> Exercise details: Only a slice of the listing below is wanted. Retype the lines from the one containing "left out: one" through the one containing "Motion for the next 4", exactly, both ends included.

> Data supplied:

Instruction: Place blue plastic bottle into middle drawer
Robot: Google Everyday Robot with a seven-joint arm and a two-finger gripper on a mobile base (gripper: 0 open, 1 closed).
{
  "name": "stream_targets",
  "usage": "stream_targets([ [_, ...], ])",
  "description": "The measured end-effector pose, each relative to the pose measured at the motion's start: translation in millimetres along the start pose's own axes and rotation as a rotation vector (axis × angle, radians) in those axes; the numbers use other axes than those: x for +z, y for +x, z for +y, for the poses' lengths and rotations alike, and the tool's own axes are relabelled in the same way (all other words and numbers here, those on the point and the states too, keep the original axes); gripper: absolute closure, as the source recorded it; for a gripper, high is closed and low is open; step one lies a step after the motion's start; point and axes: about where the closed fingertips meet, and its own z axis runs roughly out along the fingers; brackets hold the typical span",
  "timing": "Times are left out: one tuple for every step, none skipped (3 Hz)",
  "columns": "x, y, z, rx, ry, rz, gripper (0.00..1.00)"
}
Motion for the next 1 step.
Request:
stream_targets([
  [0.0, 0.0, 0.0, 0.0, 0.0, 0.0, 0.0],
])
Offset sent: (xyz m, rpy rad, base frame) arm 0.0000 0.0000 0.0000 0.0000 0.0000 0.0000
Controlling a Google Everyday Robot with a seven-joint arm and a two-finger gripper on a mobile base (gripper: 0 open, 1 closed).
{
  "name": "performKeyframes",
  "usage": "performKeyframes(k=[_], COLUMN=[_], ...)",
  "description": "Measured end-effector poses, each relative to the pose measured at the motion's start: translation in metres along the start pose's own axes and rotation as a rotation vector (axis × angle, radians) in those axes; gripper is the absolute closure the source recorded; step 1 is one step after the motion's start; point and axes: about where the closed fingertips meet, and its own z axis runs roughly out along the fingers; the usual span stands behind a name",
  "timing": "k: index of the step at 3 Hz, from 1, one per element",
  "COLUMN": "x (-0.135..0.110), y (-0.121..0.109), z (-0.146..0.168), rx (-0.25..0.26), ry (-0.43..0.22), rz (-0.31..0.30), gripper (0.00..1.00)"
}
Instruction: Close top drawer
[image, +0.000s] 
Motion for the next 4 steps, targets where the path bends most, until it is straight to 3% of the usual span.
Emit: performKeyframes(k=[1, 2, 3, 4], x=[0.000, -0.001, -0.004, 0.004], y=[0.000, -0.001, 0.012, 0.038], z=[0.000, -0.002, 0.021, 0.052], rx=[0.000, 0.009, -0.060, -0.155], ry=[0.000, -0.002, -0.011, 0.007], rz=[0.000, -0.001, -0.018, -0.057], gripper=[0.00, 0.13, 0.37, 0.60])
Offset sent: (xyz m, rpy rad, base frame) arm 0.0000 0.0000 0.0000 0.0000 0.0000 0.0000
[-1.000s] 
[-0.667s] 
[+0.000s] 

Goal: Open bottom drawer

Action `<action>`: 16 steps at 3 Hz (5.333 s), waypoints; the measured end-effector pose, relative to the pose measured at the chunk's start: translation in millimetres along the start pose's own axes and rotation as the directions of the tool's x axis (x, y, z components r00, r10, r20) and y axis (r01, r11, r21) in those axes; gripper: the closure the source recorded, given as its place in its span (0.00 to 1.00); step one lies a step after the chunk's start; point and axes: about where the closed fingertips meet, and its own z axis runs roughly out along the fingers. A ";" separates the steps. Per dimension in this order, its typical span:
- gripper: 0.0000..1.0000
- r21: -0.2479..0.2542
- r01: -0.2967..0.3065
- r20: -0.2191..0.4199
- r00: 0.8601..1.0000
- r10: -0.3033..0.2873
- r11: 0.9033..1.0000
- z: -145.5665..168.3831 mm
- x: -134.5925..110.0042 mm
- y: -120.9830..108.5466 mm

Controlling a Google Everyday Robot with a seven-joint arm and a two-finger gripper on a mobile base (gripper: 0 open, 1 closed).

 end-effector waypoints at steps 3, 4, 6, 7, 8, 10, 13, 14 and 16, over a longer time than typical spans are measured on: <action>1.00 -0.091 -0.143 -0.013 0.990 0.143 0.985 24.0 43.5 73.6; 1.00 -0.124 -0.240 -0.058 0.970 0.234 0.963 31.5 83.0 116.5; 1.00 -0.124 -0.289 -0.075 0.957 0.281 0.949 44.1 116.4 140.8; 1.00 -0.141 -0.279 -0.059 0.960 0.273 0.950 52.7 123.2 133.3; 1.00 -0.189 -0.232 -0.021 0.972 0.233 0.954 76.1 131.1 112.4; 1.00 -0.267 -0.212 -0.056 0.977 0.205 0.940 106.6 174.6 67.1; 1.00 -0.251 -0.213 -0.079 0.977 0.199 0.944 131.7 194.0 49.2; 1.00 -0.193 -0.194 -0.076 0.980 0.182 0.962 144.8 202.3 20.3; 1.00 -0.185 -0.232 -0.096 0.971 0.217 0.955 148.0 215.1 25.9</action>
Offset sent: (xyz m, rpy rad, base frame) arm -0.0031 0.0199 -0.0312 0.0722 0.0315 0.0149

> Solution to this task:
  "timing": "Times are left out: one tuple for every step, none skipped (3 Hz)",
  "columns": "x, y, z, rx, ry, rz, gripper (0.00..1.00)"
}
Motion for the next 1 step.
Request:
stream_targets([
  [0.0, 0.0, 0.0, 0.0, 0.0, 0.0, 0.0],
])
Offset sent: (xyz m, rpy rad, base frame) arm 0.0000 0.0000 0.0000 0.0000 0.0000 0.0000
Controlling a Google Everyday Robot with a seven-joint arm and a two-finger gripper on a mobile base (gripper: 0 open, 1 closed).
{
  "name": "performKeyframes",
  "usage": "performKeyframes(k=[_], COLUMN=[_], ...)",
  "description": "Measured end-effector poses, each relative to the pose measured at the motion's start: translation in metres along the start pose's own axes and rotation as a rotation vector (axis × angle, radians) in those axes; gripper is the absolute closure the source recorded; step 1 is one step after the motion's start; point and axes: about where the closed fingertips meet, and its own z axis runs roughly out along the fingers; the usual span stands behind a name",
  "timing": "k: index of the step at 3 Hz, from 1, one per element",
  "COLUMN": "x (-0.135..0.110), y (-0.121..0.109), z (-0.146..0.168), rx (-0.25..0.26), ry (-0.43..0.22), rz (-0.31..0.30), gripper (0.00..1.00)"
}
Instruction: Close top drawer
[image, +0.000s] 
Motion for the next 4 steps, targets where the path bends most, until it is straight to 3% of the usual span.

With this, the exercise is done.